3. CASUÍSTICA E MÉTODOS
3.1 Aspectos éticos
O projeto foi submetido e aprovado pelo Comitê de Ética em Pesquisa da Universidade Federal do Ceará, sob o número de parecer; 3.089.093, e todos os participantes assinaram o Termo de Consentimento Livre e Esclarecido (TCLE), após concordarem em participar do estudo.
3.2 Local do Estudo
A coleta das amostras de sangue periférico dos pacientes portadores de AF (HbSS) foi realizada no ambulatório de hematologia do Hospital Universitário Walter Cantídio (HUWC) e Centro de Hematologia e Hemoterapia do Ceará (HEMOCE). A coleta das amostras dos indivíduos saudáveis para compor o grupo controle (HbAA) foi realizada no HEMOCE. O período das coletas foi de julho de 2018 até o mês de novembro de 2018.
Os experimentos foram realizados no Laboratório de Pesquisa em Hemoglobinopatias e Genética das Doenças Hematológicas (LPHGDH), do Curso de Farmácia da Universidade Federal do Ceará em parceria com o Laboratório de Análises Clinicas e Toxicológicas (LACT), onde foram realizados todos os testes moleculares.
3.3 Casuística
Trata-se de um estudo transversal analítico, no qual foram selecionados aleatoriamente pacientes portadores de AF no Ambulatório do HUWC. Participaram do estudo 98 pacientes com diagnóstico de AF acompanhados no Hospital Universitário Walter Cantídio. Essa amostragem corresponde a aproximadamente 83% dos pacientes com cadastro ativo na referida instituição.
Os pacientes com AF (n=98) foram estratificados quanto ao tratamento com HU: grupo HbSS (pacientes não tratados com HU, n= 30), pacientes com mais de doze meses sem utilizar o HU e grupo HbSSHU (pacientes tratados com HU nas doses de 15 a 25 mg/kg/dia, n=68).

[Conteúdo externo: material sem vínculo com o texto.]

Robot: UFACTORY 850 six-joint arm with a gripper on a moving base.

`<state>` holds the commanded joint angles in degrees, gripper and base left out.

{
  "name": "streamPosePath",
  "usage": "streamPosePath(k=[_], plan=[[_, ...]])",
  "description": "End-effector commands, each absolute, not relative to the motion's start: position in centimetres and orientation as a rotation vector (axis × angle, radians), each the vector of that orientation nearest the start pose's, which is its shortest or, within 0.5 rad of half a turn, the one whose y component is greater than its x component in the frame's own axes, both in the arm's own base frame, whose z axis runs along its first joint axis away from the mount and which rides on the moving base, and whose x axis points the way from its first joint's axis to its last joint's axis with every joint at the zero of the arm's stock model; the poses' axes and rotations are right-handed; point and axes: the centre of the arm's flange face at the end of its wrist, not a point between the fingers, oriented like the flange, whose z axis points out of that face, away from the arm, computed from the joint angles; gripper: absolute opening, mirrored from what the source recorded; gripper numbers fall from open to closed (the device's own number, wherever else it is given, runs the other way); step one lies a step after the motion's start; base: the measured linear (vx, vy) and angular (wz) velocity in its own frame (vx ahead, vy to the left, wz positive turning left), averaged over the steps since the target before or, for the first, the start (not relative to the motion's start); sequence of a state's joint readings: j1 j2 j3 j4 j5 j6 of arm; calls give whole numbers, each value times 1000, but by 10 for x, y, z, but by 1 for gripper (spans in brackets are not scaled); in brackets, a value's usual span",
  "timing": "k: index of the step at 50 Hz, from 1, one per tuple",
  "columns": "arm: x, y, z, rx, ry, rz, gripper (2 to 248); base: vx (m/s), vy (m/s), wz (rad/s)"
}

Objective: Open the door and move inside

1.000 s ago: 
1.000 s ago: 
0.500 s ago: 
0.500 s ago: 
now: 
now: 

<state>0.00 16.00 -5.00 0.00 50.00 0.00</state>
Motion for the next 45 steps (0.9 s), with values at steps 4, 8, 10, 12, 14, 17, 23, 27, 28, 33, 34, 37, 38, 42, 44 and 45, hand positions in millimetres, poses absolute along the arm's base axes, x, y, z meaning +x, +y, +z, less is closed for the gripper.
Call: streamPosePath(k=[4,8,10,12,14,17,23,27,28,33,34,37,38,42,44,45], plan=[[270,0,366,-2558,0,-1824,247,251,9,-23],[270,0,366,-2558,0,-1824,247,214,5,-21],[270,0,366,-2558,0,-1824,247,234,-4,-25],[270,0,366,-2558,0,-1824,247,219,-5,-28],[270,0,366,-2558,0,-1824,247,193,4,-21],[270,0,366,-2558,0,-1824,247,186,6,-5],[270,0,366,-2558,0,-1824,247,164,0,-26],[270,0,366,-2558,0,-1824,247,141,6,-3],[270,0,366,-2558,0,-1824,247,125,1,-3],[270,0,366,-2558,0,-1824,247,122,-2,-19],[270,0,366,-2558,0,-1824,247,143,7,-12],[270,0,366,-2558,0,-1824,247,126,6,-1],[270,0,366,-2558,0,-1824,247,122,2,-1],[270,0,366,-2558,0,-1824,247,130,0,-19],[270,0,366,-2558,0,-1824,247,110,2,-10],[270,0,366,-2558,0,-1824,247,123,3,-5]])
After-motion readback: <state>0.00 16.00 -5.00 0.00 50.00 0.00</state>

Um grupo controle (HbAA) (n=28) foi formado por indivíduos doadores voluntários de sangue do Centro de Hematologia e Hemoterapia do Ceará (HEMOCE), de
ambos os sexos.
3.4 Seleção da amostra
Critérios de inclusão
• Grupo AF: Pacientes adultos com diagnóstico de anemia falciforme confirmado por cromatografia líquida de alta eficiência (High performance liquid chromatography - HPLC) em uso ou não de HU que aceitaram e assinaram o termo de consentimento livre e esclarecido (TCLE);
• Grupo controle; indivíduos doadores voluntários de sangue do Centro de
Hematologia e Hemoterapia do Ceará (HEMOCE), de ambos os sexos que aceitaram
participar e assinaram o termo do TCLE.
Critérios de exclusão
• Pacientes com outras hemoglobinopatias após a análise do prontuário; • Pacientes que realizaram transfusões há menos de 90 dias no dia da coleta; • Pacientes em período gestacional.
3.5 Coleta das amostras e dados
Todas as amostras de sangue periférico foram coletadas em tubos Vacutainer® contendo EDTA para a obtenção do pool de células para a extração do material genético e expressão dos genes APEX1; POLβ; RAC1 e NFκβ em pacientes portadores de Anemia Falciforme e do grupo controle. Posteriormente, foi realizada a avaliação dos prontuários para traçar as características epidemiológicos, hematológicos e bioquímicos foram obtidas em prontuários de pacientes com AF no mesmo período da coleta de sangue periférico.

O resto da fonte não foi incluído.